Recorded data
*****

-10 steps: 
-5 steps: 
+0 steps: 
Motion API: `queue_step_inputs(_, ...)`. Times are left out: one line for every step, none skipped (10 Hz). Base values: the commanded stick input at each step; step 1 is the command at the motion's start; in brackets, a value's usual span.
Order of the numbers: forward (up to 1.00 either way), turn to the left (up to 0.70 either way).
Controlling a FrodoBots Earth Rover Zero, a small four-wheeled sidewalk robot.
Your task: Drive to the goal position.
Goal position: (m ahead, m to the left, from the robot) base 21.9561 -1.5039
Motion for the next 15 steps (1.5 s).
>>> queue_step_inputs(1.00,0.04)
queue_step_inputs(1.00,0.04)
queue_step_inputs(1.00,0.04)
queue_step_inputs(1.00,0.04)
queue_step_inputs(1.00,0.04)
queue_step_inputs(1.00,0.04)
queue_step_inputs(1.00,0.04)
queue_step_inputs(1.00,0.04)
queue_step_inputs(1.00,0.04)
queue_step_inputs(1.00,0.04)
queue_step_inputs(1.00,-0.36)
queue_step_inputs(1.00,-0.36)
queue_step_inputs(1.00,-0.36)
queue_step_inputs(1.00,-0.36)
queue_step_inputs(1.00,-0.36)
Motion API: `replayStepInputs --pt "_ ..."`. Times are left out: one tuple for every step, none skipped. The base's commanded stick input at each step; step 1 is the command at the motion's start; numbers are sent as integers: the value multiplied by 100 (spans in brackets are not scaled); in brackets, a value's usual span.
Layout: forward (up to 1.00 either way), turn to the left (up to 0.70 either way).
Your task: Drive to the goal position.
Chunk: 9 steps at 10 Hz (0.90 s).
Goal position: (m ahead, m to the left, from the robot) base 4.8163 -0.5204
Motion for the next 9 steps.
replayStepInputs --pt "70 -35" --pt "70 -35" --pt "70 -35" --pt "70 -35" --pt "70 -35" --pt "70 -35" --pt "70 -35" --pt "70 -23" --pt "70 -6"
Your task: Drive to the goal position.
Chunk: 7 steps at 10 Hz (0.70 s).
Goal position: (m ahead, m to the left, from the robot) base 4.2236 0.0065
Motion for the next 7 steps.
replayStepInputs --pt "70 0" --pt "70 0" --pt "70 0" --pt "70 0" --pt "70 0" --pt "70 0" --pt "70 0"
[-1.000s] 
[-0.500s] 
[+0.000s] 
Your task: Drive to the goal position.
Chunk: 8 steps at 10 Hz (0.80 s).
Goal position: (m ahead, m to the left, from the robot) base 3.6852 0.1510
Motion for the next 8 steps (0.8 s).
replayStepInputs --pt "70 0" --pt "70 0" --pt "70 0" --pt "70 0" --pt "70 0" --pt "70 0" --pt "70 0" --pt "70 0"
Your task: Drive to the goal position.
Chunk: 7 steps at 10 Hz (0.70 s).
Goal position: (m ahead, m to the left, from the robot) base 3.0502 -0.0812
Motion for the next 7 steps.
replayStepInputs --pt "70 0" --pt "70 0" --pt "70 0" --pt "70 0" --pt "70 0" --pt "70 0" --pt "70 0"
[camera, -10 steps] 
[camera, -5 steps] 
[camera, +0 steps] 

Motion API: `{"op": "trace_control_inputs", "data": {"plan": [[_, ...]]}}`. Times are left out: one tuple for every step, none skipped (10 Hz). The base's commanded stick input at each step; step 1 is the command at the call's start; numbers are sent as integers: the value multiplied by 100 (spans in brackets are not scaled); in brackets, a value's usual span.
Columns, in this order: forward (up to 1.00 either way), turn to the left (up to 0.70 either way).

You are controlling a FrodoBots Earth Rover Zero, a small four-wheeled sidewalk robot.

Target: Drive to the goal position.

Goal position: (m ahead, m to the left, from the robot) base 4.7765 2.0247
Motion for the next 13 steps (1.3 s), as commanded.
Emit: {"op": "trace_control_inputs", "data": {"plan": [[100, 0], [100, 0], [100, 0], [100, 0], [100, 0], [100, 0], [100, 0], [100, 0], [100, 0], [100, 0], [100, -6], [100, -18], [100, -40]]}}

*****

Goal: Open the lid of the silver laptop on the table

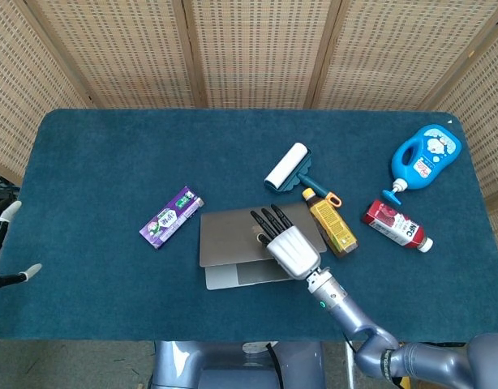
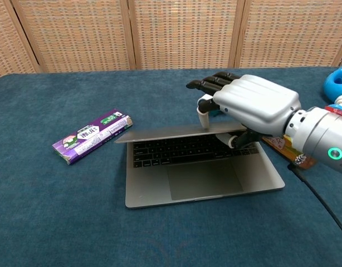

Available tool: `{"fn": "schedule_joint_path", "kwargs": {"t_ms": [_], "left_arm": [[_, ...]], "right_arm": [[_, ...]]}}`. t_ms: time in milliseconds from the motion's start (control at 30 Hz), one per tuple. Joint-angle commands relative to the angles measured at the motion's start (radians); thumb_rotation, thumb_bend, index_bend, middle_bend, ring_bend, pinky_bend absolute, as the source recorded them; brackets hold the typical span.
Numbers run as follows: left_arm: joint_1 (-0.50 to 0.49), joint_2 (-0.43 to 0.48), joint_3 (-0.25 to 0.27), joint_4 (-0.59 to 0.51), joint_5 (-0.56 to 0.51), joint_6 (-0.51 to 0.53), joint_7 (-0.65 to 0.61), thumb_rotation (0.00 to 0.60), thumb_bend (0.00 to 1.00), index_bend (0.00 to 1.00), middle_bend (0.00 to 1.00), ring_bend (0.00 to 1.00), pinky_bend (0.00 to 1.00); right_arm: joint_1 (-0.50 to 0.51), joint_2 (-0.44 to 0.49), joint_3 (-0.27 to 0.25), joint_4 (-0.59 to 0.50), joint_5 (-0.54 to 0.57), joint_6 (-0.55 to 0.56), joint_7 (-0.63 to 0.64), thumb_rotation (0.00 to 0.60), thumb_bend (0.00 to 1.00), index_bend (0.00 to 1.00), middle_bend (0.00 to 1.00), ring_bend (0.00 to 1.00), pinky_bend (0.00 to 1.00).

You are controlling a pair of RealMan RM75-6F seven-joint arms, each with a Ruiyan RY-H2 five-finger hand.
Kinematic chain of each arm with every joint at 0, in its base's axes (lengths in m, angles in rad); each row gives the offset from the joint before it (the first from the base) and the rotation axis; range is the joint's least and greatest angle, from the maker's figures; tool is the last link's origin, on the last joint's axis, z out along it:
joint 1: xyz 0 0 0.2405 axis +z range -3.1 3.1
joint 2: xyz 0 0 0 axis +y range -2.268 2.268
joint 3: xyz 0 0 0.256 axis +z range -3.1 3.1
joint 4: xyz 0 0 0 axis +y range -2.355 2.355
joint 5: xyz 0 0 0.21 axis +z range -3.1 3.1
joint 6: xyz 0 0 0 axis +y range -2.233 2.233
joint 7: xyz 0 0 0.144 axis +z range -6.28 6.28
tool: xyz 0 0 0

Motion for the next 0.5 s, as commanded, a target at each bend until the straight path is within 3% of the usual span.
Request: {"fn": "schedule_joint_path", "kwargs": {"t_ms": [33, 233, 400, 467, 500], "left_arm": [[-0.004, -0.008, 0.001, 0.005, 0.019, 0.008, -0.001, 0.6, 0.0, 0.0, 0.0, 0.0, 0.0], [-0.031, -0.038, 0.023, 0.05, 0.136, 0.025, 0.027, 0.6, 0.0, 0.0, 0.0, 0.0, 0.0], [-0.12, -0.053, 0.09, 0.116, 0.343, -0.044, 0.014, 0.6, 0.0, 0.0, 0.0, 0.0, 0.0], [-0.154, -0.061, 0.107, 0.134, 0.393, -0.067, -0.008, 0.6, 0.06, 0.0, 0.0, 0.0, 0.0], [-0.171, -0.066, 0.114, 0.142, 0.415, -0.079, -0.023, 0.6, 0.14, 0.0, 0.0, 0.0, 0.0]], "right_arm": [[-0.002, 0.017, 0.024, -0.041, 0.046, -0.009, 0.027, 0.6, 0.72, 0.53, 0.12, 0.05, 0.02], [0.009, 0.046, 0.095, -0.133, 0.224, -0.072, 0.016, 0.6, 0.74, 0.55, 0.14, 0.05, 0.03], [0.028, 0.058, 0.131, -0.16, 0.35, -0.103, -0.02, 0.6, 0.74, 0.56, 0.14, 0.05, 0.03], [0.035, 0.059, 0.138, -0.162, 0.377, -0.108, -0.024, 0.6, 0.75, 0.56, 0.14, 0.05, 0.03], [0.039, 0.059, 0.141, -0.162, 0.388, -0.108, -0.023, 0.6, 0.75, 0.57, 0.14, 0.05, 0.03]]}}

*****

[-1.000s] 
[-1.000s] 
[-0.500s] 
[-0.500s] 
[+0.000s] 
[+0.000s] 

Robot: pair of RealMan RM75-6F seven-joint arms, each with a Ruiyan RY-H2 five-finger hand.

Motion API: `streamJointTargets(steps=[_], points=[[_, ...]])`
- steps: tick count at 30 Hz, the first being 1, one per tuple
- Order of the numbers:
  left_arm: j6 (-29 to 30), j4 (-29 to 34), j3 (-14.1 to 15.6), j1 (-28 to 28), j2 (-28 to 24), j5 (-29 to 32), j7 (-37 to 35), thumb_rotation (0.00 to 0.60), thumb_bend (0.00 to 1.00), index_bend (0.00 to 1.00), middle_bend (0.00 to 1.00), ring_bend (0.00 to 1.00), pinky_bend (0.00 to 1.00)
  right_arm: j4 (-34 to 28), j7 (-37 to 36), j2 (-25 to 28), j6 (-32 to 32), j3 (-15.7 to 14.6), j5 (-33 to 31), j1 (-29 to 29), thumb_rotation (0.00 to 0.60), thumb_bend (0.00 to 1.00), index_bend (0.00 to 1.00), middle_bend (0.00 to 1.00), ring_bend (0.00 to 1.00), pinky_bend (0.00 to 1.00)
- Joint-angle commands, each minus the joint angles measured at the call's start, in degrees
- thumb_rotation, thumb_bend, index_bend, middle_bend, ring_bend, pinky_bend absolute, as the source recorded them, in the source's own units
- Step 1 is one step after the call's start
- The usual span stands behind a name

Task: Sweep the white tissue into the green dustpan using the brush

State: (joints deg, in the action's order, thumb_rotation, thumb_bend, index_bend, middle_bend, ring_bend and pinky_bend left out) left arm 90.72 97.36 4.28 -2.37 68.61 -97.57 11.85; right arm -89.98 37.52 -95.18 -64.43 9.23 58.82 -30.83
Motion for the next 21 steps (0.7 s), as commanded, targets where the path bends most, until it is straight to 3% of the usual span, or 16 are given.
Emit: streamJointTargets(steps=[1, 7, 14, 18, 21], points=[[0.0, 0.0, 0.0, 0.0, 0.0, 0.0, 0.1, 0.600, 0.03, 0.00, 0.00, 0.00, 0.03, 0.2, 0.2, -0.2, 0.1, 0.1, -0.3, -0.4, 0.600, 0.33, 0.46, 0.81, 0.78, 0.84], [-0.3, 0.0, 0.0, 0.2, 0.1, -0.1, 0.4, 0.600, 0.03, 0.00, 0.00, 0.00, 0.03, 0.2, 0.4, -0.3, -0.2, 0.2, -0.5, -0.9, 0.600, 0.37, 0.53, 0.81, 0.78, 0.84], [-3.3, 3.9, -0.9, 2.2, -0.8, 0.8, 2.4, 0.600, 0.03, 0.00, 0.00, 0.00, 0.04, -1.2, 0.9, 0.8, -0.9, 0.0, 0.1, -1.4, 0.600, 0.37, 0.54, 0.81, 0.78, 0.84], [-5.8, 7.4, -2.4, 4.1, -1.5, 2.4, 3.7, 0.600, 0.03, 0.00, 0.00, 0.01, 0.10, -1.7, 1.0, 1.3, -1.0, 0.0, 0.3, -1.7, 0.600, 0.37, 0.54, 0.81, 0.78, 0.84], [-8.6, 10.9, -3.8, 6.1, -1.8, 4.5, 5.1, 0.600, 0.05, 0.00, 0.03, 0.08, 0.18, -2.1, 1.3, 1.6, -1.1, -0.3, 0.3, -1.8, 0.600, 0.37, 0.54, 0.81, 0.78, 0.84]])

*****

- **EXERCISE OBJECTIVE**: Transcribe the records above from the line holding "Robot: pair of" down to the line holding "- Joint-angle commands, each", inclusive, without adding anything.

- **ANSWER FOR THE TASK**:
Robot: pair of RealMan RM75-6F seven-joint arms, each with a Ruiyan RY-H2 five-finger hand.

Motion API: `streamJointTargets(steps=[_], points=[[_, ...]])`
- steps: tick count at 30 Hz, the first being 1, one per tuple
- Order of the numbers:
  left_arm: j6 (-29 to 30), j4 (-29 to 34), j3 (-14.1 to 15.6), j1 (-28 to 28), j2 (-28 to 24), j5 (-29 to 32), j7 (-37 to 35), thumb_rotation (0.00 to 0.60), thumb_bend (0.00 to 1.00), index_bend (0.00 to 1.00), middle_bend (0.00 to 1.00), ring_bend (0.00 to 1.00), pinky_bend (0.00 to 1.00)
  right_arm: j4 (-34 to 28), j7 (-37 to 36), j2 (-25 to 28), j6 (-32 to 32), j3 (-15.7 to 14.6), j5 (-33 to 31), j1 (-29 to 29), thumb_rotation (0.00 to 0.60), thumb_bend (0.00 to 1.00), index_bend (0.00 to 1.00), middle_bend (0.00 to 1.00), ring_bend (0.00 to 1.00), pinky_bend (0.00 to 1.00)
- Joint-angle commands, each minus the joint angles measured at the call's start, in degrees

This answer is complete as it stands.